Of course, my optimism lasted about 10 minutes and the reality of the
impact of having 40% of the offense inactive set in. It was ugly, and
totally compounded by the number of Eagles fans there to gloat. OK,
they didn’t gloat, they were pretty cool (especially for Eagles fans),
but still. It hurt, and I was grumpy.

So I get back to Chez Incite and settle in to watch the Giants play the
hated^2 Cowboys. Things started slowly for the G-men, and my mood was
descending into dark places. The Boss was going to vacate the premises,
but then at the end of the first half the Giants got going and held on
for the victory. Elation personified. I’m not sure why football gets me
so fired up, but it does. And given how the Giants have played over the
past two months, getting a big win was awesome.

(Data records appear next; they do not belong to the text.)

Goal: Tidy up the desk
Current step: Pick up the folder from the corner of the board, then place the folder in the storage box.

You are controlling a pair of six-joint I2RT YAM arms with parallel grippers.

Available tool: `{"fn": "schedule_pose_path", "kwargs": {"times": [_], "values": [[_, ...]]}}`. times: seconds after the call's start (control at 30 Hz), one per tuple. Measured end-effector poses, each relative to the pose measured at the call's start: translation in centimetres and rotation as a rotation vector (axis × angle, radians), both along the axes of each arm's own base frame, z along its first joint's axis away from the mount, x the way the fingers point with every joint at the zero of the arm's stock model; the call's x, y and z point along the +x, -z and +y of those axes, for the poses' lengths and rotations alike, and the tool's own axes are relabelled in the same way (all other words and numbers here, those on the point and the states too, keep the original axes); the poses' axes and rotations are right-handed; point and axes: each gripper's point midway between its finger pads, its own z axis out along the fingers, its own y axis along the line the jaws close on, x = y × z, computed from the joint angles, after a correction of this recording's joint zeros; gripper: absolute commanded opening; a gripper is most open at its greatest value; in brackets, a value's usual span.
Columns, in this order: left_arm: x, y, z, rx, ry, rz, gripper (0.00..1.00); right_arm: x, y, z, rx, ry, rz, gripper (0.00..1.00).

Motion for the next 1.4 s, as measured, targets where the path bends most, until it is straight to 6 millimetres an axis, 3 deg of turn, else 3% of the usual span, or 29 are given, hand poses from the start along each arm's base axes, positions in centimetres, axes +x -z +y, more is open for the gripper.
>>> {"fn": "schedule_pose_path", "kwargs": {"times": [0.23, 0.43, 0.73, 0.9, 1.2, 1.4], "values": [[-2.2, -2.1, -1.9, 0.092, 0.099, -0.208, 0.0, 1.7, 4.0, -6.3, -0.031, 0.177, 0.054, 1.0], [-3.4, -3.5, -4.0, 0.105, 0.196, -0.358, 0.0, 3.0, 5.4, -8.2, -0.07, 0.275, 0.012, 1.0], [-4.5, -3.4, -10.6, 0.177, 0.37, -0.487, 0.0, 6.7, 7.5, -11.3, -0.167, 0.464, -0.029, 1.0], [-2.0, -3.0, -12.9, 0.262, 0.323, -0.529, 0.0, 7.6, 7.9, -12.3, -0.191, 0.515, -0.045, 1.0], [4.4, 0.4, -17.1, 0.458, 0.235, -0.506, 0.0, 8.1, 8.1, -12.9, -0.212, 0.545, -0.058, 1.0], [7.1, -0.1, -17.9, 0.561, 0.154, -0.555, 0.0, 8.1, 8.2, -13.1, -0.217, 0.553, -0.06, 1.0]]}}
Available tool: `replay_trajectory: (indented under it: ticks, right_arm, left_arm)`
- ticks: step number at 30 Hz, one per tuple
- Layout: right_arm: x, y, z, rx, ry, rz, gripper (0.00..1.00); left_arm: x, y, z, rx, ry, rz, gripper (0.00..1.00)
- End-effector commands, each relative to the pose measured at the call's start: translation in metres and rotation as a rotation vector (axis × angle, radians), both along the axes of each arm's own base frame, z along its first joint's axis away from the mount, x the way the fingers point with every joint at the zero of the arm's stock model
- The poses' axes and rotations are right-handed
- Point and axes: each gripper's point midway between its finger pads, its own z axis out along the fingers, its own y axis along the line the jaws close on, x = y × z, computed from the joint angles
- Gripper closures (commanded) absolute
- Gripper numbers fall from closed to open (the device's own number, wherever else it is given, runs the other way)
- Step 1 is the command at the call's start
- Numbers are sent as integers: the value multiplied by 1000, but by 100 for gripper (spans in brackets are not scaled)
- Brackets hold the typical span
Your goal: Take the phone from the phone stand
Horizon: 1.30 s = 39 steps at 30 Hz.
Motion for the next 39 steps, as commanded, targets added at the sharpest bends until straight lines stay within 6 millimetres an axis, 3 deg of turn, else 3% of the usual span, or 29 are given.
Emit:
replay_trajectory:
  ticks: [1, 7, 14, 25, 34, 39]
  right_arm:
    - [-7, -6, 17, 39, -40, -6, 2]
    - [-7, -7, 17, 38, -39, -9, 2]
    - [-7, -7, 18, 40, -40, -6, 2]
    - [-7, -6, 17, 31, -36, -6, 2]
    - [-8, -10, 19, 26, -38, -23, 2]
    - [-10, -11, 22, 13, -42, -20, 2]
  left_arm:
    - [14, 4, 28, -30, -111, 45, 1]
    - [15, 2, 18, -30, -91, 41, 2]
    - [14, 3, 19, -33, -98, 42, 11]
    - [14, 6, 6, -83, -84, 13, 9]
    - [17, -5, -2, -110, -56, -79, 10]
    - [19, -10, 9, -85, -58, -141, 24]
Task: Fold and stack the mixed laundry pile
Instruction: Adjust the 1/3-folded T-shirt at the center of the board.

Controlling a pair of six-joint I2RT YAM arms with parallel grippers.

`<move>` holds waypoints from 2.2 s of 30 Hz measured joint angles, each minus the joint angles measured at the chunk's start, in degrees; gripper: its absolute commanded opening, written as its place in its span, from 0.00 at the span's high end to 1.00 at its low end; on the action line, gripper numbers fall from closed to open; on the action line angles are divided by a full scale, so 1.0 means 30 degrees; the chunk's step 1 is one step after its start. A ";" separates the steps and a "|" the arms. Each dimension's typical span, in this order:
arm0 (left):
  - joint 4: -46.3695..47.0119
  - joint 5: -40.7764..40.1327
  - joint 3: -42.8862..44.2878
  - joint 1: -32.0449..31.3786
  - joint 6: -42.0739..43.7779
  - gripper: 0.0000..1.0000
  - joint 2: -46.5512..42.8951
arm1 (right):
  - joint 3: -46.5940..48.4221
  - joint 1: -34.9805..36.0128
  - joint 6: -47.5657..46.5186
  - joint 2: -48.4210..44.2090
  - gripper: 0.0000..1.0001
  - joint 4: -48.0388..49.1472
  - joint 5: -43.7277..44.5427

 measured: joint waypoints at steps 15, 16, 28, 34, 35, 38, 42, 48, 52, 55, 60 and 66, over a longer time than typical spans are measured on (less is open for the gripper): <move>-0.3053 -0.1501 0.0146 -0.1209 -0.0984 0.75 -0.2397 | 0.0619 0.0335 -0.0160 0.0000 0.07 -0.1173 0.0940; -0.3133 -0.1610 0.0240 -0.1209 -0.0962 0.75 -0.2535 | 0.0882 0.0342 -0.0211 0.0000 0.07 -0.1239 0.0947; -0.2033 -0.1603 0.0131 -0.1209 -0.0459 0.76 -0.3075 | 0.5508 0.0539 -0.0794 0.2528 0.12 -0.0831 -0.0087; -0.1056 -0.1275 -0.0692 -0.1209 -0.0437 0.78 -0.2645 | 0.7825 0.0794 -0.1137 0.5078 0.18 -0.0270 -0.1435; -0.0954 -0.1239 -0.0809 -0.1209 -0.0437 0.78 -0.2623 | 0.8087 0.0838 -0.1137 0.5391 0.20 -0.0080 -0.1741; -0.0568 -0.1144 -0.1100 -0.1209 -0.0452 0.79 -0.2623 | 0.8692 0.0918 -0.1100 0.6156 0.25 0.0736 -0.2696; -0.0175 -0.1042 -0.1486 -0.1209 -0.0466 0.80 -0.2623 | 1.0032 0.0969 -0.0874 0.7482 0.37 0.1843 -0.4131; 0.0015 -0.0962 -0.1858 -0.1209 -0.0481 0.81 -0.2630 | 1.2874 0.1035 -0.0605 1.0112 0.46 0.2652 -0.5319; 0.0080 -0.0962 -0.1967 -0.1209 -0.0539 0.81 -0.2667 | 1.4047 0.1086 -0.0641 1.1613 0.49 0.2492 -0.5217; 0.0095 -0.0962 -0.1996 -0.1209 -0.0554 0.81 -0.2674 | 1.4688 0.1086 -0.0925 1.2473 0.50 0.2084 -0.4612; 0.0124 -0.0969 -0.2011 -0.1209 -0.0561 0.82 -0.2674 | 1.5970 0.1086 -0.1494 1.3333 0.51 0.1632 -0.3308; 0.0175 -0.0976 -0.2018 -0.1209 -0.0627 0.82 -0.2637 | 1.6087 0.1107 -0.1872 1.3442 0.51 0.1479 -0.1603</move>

But then I need to take a step back. There were pretty low lows and
pretty high highs all in the course of about 6 hours. And this was
about football, not anything really important. I think part of finding
balance and happiness is to acknowledge that there are some things that
you CHOOSE to get excited about. That means you also need to accept
that those very things will make you miserable at times.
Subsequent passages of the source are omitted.